Out of the lines below, please list those that hold the string "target".

→ RECORD EXTRACTS:

┄┄┄┄┄┄┄┄┄┄┄┄┄┄┄┄┄┄┄┄

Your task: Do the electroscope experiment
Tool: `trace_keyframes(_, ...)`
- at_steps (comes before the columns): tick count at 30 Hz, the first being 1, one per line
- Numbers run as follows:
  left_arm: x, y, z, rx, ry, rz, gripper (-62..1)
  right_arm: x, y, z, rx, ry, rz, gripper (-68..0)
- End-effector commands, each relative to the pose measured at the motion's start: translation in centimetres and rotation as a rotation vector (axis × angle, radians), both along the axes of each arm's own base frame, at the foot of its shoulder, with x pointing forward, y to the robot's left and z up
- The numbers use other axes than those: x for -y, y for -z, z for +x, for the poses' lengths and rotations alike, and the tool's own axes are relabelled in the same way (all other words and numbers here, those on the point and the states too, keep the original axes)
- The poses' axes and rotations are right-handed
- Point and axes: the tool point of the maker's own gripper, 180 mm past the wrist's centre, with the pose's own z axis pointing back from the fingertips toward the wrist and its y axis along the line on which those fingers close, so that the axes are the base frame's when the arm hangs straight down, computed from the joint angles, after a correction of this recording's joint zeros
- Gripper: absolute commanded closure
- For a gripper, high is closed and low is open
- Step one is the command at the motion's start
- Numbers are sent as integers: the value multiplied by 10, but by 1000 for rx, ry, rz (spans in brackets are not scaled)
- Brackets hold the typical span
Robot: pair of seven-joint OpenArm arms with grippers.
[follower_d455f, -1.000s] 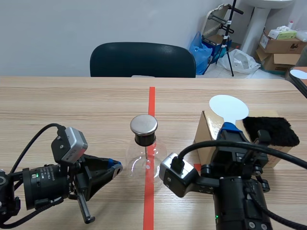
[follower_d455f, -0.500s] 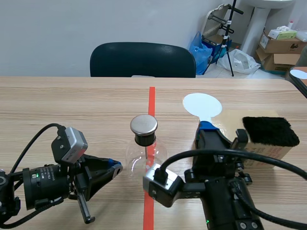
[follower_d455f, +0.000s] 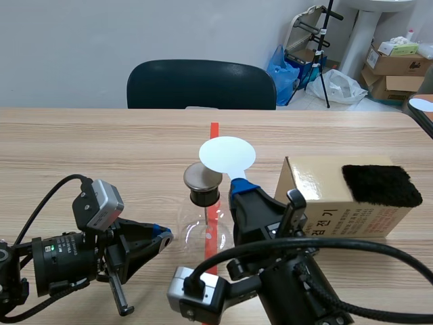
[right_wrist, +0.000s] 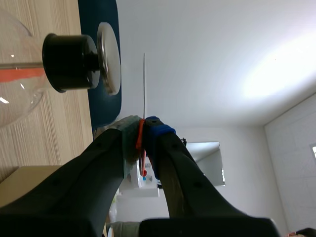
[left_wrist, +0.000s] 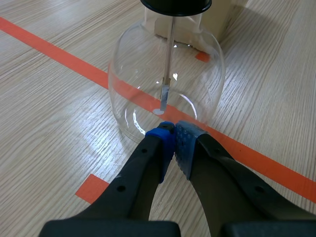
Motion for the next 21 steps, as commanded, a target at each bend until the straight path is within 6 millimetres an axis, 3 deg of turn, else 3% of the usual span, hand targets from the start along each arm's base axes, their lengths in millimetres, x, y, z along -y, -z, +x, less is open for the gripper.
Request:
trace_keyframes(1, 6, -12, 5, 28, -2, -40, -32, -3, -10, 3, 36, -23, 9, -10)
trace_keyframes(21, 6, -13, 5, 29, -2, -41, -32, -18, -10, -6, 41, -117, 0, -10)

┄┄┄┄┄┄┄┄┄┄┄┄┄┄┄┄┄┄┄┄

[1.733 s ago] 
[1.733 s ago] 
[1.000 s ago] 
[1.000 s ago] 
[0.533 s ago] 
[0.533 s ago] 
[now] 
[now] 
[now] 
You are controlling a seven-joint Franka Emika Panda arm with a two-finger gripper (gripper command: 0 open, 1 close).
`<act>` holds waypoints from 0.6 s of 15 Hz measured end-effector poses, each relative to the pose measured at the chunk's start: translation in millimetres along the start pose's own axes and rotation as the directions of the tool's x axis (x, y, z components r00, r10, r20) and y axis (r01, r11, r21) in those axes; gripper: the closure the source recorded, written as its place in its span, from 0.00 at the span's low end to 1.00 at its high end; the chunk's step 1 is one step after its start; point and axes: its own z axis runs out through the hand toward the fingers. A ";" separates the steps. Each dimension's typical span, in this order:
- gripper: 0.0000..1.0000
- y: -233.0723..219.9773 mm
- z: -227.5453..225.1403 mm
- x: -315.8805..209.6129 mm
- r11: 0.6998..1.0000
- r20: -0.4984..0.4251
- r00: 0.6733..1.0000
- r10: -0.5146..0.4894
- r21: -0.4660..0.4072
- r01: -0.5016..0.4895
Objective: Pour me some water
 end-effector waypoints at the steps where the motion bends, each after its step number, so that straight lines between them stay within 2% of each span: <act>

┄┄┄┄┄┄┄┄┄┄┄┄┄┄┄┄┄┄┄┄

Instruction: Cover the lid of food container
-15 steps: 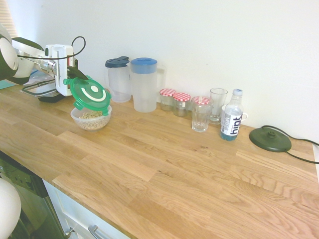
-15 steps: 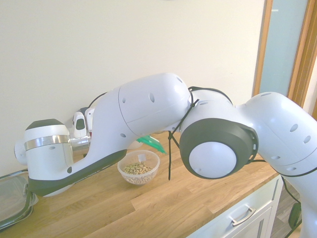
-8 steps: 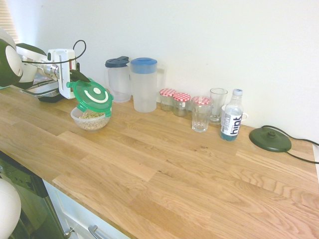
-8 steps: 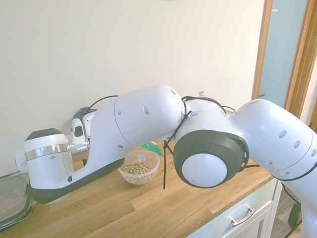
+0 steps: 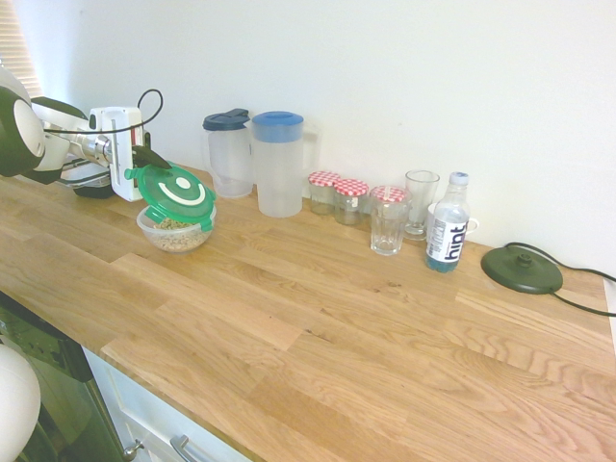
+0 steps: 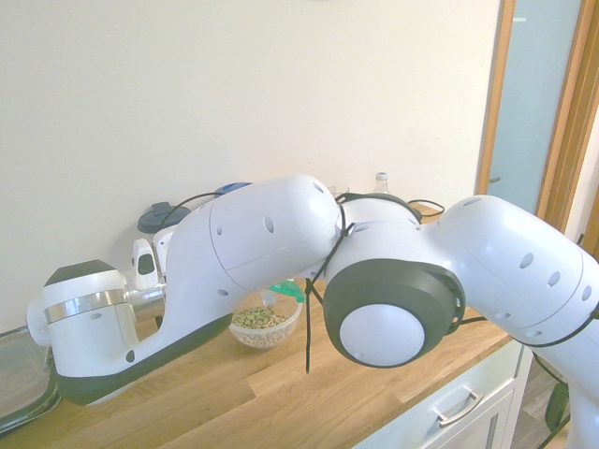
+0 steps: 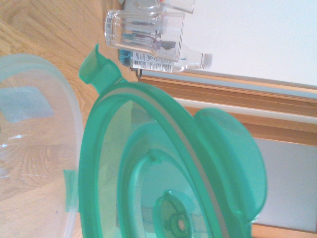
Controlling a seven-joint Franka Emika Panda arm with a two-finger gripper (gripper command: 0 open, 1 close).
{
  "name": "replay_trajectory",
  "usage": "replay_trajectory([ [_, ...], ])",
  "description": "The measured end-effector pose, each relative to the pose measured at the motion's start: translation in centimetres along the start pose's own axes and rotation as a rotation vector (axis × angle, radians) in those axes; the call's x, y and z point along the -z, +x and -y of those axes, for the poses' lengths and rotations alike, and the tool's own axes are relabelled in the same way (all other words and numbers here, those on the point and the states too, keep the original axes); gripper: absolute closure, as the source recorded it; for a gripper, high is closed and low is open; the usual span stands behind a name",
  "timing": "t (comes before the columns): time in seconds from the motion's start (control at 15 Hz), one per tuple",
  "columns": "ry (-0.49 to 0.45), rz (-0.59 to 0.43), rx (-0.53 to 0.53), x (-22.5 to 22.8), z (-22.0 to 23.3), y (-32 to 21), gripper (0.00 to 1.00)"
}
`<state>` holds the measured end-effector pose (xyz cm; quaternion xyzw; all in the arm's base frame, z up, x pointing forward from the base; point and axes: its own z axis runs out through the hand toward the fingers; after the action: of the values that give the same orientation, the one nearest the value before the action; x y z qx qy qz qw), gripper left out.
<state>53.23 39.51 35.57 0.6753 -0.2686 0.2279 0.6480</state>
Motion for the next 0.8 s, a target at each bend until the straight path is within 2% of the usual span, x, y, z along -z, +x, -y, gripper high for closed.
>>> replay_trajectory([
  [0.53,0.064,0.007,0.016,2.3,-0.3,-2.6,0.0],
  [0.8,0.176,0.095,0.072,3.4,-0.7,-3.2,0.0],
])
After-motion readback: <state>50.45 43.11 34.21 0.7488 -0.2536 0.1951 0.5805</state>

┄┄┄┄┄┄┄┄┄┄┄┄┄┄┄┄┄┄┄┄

→ FINISHED EXERCISE:
Motion for the next 21 steps, as commanded, a target at each bend until the straight path is within 6 millimetres an axis, 3 deg of turn, else 3% of the usual span, hand targets from the start along each arm's base axes, their lengths in millimetres, x, y, z along -y, -z, +x, less is open for the gripper.
Motion for the next 0.8 s, a target at each bend until the straight path is within 2% of the usual span, x, y, z along -z, +x, -y, gripper high for closed.

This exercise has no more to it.